As to why Catholics lack apostolic activity is undoubtedly a perennial question which even nonreligious institutions face. To pinpoint some modern causes which may have accentuated that lack of vigor include the channeling of activity to the realm of the internet, a lack of motivation in a time of general peace, or over-bureaucratization within the Church.
Nonetheless, the laity in Milwaukee is evidence of a “Catholic Comeback”, to borrow the tagline from the Archdiocese of Milwaukee postcovid program. For instance, there is a movement afoot to bring 24/7 Eucharistic Adoration directly into the city of Milwaukee at the Newman Center attached to UW-Milwaukee. There are also plans to bring a Catholic coffeeshop there as well. To give another example, the Women’s Support Center of Milwaukee has announced that St. Mary’s in Elm Grove will be starting a First Saturday pro-life Mass in honor of the Blessed Virgin Mary.
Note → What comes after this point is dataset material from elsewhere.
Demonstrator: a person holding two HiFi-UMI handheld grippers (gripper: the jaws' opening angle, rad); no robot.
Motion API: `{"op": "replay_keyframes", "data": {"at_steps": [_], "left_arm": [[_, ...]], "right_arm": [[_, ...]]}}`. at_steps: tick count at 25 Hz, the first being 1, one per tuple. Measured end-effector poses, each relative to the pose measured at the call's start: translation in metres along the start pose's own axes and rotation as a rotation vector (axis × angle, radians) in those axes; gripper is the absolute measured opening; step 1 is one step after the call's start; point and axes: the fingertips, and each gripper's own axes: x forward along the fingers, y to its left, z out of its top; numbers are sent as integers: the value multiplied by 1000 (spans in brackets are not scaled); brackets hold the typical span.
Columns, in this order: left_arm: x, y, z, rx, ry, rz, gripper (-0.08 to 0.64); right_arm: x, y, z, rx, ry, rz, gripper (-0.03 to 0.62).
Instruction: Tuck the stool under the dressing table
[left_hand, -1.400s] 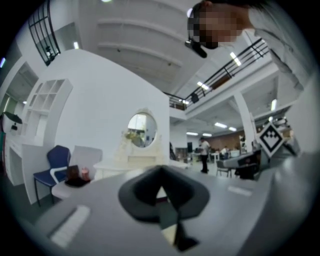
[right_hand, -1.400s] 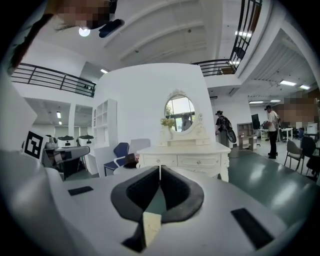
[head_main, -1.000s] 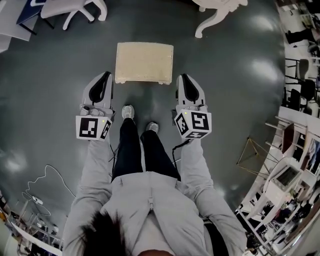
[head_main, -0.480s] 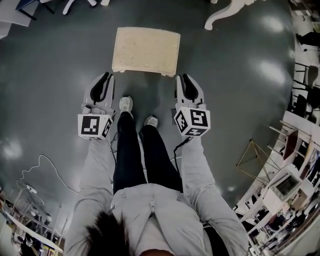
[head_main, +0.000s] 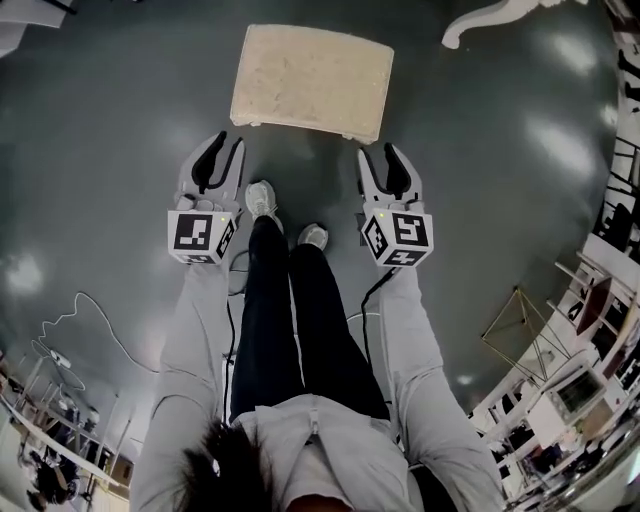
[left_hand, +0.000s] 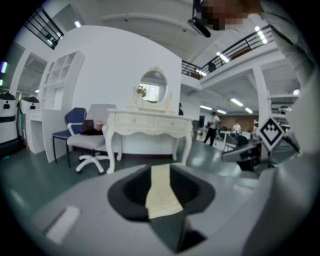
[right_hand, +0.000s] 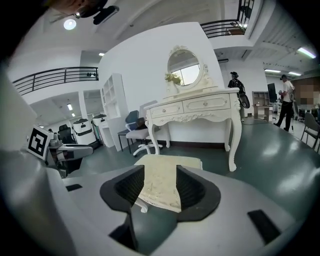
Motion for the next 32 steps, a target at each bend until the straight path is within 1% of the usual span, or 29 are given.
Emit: {"op": "replay_keyframes", "data": {"at_steps": [3, 7, 12, 15, 22, 29, 32], "left_arm": [[11, 11, -30, -9, 26, 18, 115], [27, 21, -71, 6, 86, 15, 134], [47, 35, -115, 8, 143, 2, 181], [61, 44, -133, 10, 165, -3, 211], [84, 56, -156, 36, 191, -13, 260], [98, 59, -170, 47, 229, -38, 311], [103, 57, -175, 48, 242, -54, 322]], "right_arm": [[16, -2, -26, -10, 28, 12, 222], [32, -6, -61, -18, 71, 7, 227], [53, -16, -99, 11, 103, -32, 258], [65, -30, -115, 25, 114, -79, 296], [82, -59, -138, 57, 132, -133, 328], [95, -68, -152, 55, 163, -123, 362], [100, -70, -157, 53, 174, -118, 366]]}}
Seeking renewal through the Blessed Mother is a timeless Catholic tradition and one quite appropriate for the month of May. Just as God works through instruments on Earth, He chooses to work through those in Heaven. The First Saturday Mass in Elm Grove is rooted in the apparitions of Our Lady of Fatima to three shepherd children. The apparitions began on May 13, 1917.
It is no secret that Marian Devotion is a hallmark of Roman Catholicism. In post-revolutionary France, Catholics of the Vendee region, nourished by the Marian spirituality of St. Louis Marie De Montfort, represented a remnant who remained true. In Guadalupe, Mexico, Our Lady’s apparition to a peasant led to the wildfire-like spread of Catholicism throughout the Latin Americas.
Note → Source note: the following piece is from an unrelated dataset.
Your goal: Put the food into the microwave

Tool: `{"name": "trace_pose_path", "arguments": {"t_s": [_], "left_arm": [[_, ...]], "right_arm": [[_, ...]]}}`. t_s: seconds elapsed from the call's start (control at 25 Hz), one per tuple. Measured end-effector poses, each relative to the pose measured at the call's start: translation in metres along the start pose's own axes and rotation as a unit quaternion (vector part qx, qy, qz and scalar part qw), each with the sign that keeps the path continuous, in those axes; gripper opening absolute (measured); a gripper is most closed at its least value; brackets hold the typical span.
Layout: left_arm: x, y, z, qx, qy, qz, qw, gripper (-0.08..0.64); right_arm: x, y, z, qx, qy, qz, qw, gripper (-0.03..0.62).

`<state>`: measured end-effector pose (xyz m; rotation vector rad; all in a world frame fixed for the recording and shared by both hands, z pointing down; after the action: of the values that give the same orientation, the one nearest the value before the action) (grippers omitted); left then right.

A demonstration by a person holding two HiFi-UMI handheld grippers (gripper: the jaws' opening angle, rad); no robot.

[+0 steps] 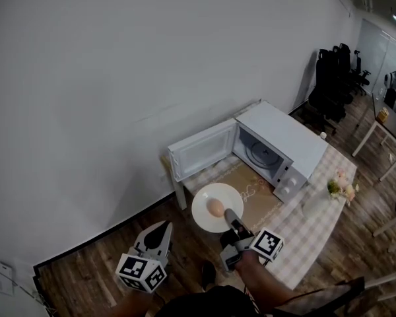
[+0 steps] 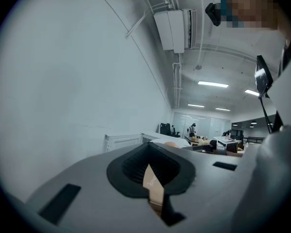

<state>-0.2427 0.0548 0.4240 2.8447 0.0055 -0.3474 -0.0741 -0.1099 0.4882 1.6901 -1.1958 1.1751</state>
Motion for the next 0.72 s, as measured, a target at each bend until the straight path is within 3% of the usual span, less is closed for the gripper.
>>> {"name": "trace_pose_path", "arguments": {"t_s": [0.72], "left_arm": [[-0.003,0.119,0.026,-0.04,0.022,-0.045,0.9979,0.008]], "right_arm": [[0.036,0.027,0.087,0.055,0.023,-0.002,0.998,0.028]]}}
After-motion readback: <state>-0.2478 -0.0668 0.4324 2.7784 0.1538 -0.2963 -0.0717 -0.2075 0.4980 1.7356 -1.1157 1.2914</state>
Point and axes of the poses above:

As for Wisconsinites, Marian devotion is literally in the water. Literally, as in literally. When Father Jacques Marquette began his expedition to give his “life for the salvation of all these tribes” on May 17th, 1673, he dedicated not only his venture but also promised to name the Mississippi in honor of the Immaculate Conception, referring to the Blessed Virgin Mary.
The spiritual children of Marquette at our local university have continued to honor Our Lady as they recently built a grotto in her honor at Marquette University. There are other grottos in the area as well. For instance, there is the Archdiocesan Marian Shrine (formerly the Milwaukee Fatima Shrine) on 68th Street in Milwaukee. There is a recent initiative to have a weekly pro-life Rosary on Tuesday evenings. For those looking to attend a mini-pilgrimage in the Milwaukee area, May 22nd is an opportunity to attend one at Holy Hill, organized by the Institute of Christ the King Sovereign Priest.
There are undoubtedly more venerations for the Queen of Heaven than just these. Which brings us back to what was a trick question. For Wisconsin Catholics it is not merely a matter of taking up the mantle of those warriors before us, but rather seeking the protection of her whose mantle once wrapped the Savior long ago. If every Catholic in Wisconsin can simply and wholly offer to Jesus through Mary both the mundane and the extraordinary, Wisconsin can be renewed in the same manner it was evangelized a day in May many years ago.
“Above all I placed our voyage under the protection of the Holy Virgin Immaculate, promising that if she granted us the favor of discovering the great river, I would give it the name of the Conception.”